1981 song written by Marilina Ross and first popularized by Sandra Mihanovich

"Puerto Pollensa" is a song written by Argentine singer-songwriter and actress Marilina Ross, first recorded and popularized by singer Sandra Mihanovich, who released it as a single in 1981 and later included it in her album of the same name, released in June 1982 on MICSA, a subsidiary of label Microfón.

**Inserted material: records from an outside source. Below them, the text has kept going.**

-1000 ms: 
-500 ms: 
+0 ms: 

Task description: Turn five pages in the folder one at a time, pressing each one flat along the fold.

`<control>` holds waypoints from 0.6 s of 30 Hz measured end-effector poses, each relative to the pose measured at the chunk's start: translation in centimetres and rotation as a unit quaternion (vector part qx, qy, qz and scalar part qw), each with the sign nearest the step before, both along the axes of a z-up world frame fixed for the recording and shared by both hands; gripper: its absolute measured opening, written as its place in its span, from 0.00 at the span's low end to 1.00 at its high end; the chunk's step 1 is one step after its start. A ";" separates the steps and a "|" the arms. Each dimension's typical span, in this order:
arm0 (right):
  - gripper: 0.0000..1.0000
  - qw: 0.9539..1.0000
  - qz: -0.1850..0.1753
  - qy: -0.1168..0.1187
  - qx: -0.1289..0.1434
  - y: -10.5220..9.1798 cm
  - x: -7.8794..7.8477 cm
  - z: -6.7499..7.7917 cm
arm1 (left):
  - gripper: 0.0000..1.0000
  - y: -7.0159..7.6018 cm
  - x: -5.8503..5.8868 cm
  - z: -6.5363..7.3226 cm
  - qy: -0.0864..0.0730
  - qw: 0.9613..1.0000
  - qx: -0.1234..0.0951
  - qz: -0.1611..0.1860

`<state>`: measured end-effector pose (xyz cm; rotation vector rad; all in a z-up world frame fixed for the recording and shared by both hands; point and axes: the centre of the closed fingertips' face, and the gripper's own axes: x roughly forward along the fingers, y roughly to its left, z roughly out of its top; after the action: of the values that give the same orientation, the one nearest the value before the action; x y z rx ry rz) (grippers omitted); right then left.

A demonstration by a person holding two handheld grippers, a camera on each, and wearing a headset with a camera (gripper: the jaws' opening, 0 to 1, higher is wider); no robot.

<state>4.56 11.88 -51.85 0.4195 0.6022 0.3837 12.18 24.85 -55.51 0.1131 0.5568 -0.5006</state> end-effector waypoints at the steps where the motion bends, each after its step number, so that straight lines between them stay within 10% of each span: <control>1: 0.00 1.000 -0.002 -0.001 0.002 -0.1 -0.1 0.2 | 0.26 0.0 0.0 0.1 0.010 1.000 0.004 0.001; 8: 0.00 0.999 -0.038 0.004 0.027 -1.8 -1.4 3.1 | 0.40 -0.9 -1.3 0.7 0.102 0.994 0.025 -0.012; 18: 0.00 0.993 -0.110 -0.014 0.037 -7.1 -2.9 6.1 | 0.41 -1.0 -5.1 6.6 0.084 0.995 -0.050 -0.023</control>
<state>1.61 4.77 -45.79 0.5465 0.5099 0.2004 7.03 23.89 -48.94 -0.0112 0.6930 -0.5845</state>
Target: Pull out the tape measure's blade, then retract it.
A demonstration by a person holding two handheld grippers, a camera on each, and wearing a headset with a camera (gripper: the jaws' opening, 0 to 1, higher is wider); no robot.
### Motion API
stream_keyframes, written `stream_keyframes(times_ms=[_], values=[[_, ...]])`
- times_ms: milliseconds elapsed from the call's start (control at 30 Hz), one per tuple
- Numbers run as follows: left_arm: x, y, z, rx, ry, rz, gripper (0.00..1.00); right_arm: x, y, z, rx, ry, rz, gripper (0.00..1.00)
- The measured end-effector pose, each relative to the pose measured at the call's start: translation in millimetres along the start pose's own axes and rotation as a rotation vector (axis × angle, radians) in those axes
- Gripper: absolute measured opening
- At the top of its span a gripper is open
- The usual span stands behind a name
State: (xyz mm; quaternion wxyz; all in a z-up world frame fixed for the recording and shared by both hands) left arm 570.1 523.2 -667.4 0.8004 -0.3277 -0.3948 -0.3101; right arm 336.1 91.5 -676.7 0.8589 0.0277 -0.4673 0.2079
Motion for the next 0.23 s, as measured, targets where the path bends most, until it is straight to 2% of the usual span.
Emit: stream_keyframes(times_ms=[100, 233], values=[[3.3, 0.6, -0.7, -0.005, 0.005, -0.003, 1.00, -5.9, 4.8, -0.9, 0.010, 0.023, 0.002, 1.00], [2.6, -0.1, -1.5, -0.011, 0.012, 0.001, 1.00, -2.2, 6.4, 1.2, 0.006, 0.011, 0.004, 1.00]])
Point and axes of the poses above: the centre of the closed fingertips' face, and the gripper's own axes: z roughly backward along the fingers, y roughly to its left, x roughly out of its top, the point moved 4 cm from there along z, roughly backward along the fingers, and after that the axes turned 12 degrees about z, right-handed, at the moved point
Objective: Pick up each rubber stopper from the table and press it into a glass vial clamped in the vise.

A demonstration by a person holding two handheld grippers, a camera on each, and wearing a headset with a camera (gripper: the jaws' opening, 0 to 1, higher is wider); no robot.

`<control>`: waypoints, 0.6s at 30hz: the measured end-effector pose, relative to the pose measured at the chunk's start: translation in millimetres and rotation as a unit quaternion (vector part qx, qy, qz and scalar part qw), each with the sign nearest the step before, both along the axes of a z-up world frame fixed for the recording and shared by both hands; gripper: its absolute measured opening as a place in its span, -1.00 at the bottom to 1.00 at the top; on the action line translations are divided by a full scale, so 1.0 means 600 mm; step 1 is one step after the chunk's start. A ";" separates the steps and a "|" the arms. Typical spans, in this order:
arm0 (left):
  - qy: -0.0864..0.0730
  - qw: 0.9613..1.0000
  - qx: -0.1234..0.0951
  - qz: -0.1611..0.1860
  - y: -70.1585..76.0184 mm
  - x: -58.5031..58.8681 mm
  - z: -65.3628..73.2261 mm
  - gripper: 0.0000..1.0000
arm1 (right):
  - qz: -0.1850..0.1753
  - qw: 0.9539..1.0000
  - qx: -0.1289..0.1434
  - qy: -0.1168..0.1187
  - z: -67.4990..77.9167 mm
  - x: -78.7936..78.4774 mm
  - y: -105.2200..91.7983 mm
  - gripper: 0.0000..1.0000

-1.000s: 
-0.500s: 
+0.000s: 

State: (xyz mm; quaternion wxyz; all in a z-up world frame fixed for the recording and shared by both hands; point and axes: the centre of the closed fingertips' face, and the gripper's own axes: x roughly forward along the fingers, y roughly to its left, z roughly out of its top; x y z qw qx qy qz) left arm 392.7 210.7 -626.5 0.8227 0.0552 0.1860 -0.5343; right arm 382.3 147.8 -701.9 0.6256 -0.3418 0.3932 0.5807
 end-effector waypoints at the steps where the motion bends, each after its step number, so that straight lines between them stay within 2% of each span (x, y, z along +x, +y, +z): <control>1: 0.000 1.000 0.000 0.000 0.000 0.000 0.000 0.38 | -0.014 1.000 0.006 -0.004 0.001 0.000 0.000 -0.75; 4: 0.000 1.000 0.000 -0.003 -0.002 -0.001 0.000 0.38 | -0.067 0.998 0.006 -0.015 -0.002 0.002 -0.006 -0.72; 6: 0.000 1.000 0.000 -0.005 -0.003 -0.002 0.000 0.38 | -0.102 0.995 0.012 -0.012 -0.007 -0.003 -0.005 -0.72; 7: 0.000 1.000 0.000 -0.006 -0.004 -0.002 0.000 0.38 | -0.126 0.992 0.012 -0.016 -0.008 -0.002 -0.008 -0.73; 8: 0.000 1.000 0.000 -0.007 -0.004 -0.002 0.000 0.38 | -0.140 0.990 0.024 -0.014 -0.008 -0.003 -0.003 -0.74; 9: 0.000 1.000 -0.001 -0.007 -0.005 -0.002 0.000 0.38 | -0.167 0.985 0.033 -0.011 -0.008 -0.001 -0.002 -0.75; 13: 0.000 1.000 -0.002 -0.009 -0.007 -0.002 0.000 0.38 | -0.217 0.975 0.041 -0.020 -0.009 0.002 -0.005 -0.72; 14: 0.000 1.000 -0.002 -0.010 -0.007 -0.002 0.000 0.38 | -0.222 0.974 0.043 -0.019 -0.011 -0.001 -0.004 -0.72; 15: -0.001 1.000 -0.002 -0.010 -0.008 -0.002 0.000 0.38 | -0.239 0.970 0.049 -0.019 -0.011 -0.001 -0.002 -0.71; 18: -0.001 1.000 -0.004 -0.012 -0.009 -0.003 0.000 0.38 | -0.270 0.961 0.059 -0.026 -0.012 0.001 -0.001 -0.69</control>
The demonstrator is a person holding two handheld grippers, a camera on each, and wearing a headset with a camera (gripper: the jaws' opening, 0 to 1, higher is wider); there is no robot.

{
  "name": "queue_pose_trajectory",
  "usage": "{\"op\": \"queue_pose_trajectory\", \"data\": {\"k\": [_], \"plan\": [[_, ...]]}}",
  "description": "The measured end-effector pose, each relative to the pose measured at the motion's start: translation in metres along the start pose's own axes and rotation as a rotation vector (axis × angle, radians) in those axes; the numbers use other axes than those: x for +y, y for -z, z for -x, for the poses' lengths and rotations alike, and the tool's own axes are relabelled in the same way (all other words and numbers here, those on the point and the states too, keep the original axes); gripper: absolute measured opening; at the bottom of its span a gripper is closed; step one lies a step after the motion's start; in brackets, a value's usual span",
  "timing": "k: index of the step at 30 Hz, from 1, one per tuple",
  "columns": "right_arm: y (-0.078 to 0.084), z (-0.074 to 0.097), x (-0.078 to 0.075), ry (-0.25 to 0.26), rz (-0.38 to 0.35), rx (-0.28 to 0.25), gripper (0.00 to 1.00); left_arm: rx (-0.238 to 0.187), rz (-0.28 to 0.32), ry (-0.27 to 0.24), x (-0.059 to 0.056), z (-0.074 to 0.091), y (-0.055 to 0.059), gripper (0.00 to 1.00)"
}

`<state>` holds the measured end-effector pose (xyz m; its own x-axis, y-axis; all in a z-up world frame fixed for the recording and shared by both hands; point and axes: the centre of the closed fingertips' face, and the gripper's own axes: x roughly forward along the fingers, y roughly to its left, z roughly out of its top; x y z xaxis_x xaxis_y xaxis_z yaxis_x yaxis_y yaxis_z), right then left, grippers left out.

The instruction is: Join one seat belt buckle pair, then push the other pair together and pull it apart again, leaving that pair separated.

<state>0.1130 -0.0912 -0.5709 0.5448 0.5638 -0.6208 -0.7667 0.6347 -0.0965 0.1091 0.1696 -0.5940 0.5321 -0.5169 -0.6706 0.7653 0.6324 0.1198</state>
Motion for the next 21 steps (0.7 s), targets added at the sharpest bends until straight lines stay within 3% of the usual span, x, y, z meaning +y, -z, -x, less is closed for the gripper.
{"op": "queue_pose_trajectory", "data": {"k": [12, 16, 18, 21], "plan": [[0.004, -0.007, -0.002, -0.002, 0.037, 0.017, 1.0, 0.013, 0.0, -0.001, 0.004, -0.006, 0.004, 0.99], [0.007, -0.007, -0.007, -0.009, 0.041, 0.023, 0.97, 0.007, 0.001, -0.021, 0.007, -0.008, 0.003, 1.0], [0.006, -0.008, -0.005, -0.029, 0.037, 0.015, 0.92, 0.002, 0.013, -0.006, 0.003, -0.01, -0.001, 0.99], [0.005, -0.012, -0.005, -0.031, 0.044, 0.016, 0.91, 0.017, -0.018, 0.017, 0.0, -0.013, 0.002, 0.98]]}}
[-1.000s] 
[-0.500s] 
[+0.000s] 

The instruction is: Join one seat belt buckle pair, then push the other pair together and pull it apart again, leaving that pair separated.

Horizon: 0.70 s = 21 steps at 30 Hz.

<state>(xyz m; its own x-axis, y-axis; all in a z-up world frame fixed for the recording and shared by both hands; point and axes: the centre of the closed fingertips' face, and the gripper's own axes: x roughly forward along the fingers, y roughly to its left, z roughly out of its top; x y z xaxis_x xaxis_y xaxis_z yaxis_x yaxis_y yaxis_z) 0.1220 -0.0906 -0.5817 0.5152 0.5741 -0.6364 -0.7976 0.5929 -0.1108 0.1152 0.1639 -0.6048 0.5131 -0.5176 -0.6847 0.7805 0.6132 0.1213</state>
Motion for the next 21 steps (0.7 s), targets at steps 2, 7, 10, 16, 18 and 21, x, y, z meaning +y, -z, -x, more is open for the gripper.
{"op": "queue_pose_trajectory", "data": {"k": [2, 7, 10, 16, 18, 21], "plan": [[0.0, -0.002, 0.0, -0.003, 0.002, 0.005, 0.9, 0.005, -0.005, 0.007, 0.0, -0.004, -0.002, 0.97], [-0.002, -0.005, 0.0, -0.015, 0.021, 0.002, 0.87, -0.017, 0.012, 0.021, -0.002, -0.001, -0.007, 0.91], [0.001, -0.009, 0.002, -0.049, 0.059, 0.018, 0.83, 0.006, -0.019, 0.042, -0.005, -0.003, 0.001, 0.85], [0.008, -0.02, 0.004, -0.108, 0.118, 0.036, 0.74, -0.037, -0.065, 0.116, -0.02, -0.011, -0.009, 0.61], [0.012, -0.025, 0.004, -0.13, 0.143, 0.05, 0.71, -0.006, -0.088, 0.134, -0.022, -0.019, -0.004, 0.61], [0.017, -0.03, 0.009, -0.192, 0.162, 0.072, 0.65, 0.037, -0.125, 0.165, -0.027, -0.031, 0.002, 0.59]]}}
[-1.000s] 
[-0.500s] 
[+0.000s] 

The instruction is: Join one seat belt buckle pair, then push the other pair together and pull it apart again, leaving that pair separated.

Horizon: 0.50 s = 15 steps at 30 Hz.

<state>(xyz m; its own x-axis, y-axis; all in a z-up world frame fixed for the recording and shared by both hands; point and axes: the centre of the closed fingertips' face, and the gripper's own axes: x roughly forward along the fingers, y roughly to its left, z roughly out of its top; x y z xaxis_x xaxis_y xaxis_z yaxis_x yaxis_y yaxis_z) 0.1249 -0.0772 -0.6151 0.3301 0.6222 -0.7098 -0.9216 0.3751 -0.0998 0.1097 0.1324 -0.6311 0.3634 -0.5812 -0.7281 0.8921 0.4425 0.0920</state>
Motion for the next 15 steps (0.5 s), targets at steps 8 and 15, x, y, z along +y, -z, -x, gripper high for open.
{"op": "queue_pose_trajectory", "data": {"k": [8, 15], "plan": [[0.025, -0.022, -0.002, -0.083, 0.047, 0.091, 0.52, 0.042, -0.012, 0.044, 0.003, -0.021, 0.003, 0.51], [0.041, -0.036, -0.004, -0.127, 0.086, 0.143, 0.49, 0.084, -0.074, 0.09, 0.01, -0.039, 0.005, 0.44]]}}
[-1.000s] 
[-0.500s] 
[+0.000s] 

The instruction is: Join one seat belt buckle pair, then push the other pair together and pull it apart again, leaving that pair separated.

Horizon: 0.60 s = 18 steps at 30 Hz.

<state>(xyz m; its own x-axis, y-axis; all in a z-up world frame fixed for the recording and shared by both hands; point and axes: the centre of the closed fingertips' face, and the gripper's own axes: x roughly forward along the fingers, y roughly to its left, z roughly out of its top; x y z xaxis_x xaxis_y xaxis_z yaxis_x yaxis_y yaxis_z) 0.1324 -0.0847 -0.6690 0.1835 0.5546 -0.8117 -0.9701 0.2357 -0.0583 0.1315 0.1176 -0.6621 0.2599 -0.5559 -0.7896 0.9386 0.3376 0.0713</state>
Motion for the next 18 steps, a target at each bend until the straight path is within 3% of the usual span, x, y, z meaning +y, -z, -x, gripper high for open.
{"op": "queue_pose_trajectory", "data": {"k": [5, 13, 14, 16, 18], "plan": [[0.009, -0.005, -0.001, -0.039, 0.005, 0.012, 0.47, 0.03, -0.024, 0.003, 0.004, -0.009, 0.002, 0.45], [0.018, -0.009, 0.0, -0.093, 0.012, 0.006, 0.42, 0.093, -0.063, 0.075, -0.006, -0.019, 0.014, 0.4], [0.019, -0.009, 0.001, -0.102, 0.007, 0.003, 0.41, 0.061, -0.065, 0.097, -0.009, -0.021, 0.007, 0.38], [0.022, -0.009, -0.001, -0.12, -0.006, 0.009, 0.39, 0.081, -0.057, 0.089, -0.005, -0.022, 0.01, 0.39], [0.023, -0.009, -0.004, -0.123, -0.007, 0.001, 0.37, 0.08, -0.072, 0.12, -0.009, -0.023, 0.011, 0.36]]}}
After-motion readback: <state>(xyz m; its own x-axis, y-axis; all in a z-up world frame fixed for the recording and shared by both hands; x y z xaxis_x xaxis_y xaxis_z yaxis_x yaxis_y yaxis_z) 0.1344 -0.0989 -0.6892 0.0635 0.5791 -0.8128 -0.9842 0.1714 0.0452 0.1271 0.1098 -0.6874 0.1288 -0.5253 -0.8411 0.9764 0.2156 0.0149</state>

The lyrics of the song are autobiographical and tell a love affair that Marilina Ross had on the beaches of Puerto Pollensa, a town north of Mallorca in the Balearic Islands.

The ban on music in English imposed by the dictatorship during the Falklands War in 1982 greatly benefited the careers of Argentine popular musicians, among them Mihanovich and Ross. "Puerto Pollensa" received a lot of radio airplay and was a commercial success, reaching number one on Cashboxs Argentine single's chart in July 1982. This context also allowed Ross to sign a record deal with Discos CBS and release the album Soles that year, which included her own rendition of "Puerto Pollensa". Nevertheless, the dictatorship still prevented her from promoting the album on television or on public radio.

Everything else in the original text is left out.